Wegen fehlenden Arbeitskräften kämpfen die Bauern um ihre Ernten und die vielen Aufgaben, die zu Beginn des Frühjahrs zu erledigen sind. Mit der Schliessung von Geschäften, Märkten und Restaurants haben viele von ihnen Schwierigkeiten, ihre Produkte zu verkaufen. Es versteht sich von selbst, dass es in dieser Zeit dringend notwendig ist, die Landwirte und die Beschäftigten im Agrarsektor zu unterstützen, denn sie sind von grundlegender Bedeutung für unser Land: Sie sind es, die uns ernähren.
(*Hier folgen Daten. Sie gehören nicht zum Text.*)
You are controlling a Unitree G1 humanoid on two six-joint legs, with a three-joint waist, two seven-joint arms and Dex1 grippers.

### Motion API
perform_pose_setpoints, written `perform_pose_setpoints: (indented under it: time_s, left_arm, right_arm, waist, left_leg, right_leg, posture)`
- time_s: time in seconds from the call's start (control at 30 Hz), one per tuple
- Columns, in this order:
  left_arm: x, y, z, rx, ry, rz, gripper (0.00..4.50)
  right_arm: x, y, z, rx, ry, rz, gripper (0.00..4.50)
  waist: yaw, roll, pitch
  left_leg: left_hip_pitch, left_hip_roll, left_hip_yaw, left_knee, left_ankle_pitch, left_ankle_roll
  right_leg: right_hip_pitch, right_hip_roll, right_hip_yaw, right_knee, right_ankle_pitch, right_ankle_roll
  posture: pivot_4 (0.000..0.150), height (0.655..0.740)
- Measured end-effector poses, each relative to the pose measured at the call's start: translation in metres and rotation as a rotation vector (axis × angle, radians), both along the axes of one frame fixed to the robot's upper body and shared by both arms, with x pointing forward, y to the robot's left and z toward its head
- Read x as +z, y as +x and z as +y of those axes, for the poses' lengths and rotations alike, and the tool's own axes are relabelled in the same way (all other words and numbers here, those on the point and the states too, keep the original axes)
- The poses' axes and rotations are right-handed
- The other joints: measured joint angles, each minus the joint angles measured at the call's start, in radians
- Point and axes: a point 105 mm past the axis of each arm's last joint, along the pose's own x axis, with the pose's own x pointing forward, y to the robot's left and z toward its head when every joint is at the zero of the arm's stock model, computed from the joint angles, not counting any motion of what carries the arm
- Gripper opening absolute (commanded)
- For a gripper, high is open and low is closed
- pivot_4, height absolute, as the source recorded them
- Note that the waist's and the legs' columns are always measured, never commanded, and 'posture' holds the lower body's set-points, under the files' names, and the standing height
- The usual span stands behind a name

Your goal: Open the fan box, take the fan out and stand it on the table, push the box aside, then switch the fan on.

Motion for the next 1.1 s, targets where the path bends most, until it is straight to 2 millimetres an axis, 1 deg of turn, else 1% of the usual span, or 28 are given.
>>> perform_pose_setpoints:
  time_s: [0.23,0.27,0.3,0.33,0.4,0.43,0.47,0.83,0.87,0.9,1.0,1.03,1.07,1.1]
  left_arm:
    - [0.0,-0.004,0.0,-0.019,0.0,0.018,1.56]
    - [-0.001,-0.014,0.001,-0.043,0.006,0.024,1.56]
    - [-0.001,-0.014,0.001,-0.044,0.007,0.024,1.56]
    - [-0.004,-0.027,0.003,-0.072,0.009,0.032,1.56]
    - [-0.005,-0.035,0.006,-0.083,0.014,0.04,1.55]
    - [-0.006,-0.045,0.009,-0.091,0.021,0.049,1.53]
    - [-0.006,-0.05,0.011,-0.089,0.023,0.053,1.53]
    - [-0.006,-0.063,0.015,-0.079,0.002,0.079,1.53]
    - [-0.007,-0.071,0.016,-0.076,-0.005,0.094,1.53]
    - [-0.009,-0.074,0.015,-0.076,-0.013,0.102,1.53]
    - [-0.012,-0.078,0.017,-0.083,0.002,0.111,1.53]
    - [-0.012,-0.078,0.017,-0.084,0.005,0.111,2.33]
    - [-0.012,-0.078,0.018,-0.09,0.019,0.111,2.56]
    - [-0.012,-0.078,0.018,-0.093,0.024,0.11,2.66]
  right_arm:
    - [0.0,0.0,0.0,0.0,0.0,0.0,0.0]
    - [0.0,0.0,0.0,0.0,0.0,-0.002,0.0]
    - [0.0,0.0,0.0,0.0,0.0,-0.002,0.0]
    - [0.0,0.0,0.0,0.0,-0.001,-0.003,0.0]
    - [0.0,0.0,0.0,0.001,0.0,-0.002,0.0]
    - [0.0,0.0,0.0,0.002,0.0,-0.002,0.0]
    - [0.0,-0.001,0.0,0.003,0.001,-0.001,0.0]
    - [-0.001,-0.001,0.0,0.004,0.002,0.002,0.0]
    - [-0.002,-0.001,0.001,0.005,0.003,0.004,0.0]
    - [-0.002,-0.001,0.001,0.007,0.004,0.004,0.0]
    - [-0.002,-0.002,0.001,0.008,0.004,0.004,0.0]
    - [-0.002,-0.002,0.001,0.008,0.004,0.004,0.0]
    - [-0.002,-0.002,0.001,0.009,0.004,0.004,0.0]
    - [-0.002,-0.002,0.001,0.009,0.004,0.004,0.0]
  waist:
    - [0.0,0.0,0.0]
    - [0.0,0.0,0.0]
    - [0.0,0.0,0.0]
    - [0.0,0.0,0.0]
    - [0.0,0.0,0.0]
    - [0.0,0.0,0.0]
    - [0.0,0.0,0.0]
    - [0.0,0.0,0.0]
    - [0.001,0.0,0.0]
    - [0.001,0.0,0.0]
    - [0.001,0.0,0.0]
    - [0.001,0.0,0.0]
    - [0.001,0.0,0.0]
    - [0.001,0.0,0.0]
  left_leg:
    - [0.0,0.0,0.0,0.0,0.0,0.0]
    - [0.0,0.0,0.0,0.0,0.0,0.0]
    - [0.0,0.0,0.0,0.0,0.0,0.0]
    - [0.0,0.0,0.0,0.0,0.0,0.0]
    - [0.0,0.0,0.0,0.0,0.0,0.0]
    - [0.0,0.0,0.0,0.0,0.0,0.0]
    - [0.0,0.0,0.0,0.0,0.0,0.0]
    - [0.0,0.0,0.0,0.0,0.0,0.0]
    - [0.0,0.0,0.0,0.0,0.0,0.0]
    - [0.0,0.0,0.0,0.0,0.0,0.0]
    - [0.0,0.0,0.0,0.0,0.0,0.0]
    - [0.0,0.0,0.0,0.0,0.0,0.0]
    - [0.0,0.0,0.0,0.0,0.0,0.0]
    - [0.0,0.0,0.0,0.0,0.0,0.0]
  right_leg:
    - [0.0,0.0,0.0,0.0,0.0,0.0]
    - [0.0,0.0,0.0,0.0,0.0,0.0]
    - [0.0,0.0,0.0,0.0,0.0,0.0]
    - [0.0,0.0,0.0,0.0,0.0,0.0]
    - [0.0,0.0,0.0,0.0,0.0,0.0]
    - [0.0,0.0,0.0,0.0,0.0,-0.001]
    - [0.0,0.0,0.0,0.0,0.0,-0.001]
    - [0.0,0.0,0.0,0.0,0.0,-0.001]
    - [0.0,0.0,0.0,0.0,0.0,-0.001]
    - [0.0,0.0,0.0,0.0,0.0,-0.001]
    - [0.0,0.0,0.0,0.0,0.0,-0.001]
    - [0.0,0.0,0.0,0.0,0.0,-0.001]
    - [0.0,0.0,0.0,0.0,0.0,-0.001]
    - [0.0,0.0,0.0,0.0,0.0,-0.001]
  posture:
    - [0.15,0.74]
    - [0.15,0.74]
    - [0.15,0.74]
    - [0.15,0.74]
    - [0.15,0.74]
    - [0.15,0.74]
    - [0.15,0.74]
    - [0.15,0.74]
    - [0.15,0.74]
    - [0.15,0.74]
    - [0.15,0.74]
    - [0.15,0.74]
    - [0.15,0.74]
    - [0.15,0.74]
Greenpeace Schweiz führt seit Jahrzehnten eine Kampagne zum Thema Landwirtschaft. Wir kritisieren das derzeitige Modell der Intensivierung und Industrialisierung der Produktion und wollen weg von synthethischen Pestiziden und der Verschwendung von Nahrungsmitteln. Der Fokus auf die Tierhaltung im In- und Ausland verursacht massive Umweltschäden. Dazu gehört die Abholzung von Urwäldern und die Zerstörung natürlicher Ökosysteme für die Produktion bestimmter Rohstoffe (Schokolade, Kaffee, Palmöl) oder die Herstellung von Futtermitteln für Schweizer Tiere. Für uns geht es darum, den Boden, das Klima und die biologische Vielfalt insgesamt zu schützen.

Intensivierung der landwirtschaftlichen Produktion und Gesundheitsrisiken

Die gegenwärtige Krise erinnert uns daran, dass die Intensivierung der landwirtschaftlichen Produktion auch Auswirkungen auf die öffentliche Gesundheit haben kann. Während die genauen Ursprünge von Covid-19 immer noch Gegenstand wissenschaftlicher Debatten sind, werden Viren bzw. Zoonosen immer wieder von Tieren auf den Menschen übertragen. Mit der Zerstörung natürlicher Lebensräume und der Abholzung der Wälder steigt dieses Risiko stark an.

Die Futtermittelproduktion, hier in der Region Mato Grosso in Brasilien, führt zur Abholzung und Zerstörung von natürlichen Lebensräumen.

Die intensive Landwirtschaft ist heute die Hauptursache für die globale Entwaldung, womit Platz geschaffen wird für die Futtermittelproduktion und für die Weidewirtschaft. Die Intensivierung der Landwirtschaft bedeutet auch, eine sehr grosse Anzahl von Tieren zu halten, und dies auf engstem Raum. Dies gilt vor allem für die Geflügelproduktion, wo in Fabrikfarmen zehntausende Vögel an einem einzigen Produktionsort ein elendigliches Dasein fristen. Neben dem Leid für die Tiere, sind dies ideale Bedingungen für die Vermehrung und Mutation von Viren. Wenn diese Viren auf den Menschen übertragen werden, kann es zu Epidemien oder sogar Pandemien mit zum Teil tödlichen Folgen kommen. Dies gilt insbesondere für die Grippeviren H5N1 und H7N9, die 2003 bzw. 2013 von Nutztieren auf den Menschen übertragen wurden. Um zu verhindern, dass diese Stämme eine Pandemie auslösen, wurden Millionen Tiere grausam gelyncht.

Die Konzentration tausender genetisch eng verwandter Tiere kann die Entwicklung und Mutation potenziell gefährlicher Viren begünstigen.

Ökologische Landwirtschaft muss das Ziel sein

Es gibt also zig gute Gründe, das derzeitige Intensiv-Modell aufzugeben zugunsten einer  Landwirtschaft, die ökologischer, lokaler und tierfreundlicher ist. Eine solche Verlagerung wird nicht nur das Klima und die natürlichen Lebensräume der Tiere schützen, sondern auch unser Ernährungssystem robuster machen, indem sie die Versorgungssicherheit erhöht, aber auch die Gesundheitsrisiken verringert. Wir fordern darum von Bund und Kantonen, die langfristigen Massnahmen zur Stützung der Schweizer Wirtschaft dafür zu nutzen, um unsere Wirtschaft inklusive Landwirtschaft klimafreundlich und krisenresistenter zu machen.